The answer must be a single number: how many lines in this listing hold the word "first".
__________________________________________________
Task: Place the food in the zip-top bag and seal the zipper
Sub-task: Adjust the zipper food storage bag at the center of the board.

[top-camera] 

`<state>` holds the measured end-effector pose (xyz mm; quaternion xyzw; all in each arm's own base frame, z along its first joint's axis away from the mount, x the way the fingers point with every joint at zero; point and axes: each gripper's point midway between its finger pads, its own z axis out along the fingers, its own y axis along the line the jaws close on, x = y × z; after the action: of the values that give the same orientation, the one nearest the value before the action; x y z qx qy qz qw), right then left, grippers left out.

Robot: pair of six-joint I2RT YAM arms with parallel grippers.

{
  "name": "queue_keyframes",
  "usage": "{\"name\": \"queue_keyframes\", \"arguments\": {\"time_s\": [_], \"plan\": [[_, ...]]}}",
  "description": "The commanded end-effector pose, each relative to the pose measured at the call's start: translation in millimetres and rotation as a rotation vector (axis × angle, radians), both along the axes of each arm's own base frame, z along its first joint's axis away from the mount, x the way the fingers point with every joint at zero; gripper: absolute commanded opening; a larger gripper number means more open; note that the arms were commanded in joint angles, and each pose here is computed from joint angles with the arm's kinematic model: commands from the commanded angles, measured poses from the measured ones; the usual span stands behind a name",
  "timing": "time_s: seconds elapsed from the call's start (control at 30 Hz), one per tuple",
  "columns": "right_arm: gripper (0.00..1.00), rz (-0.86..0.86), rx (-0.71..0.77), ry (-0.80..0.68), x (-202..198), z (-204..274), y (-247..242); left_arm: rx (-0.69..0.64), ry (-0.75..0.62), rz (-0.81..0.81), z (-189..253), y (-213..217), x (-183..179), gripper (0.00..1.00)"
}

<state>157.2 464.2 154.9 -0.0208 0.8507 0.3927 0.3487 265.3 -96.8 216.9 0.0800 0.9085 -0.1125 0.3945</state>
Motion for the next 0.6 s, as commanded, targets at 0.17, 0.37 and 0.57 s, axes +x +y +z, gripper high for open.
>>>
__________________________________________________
- _Answer box_: 2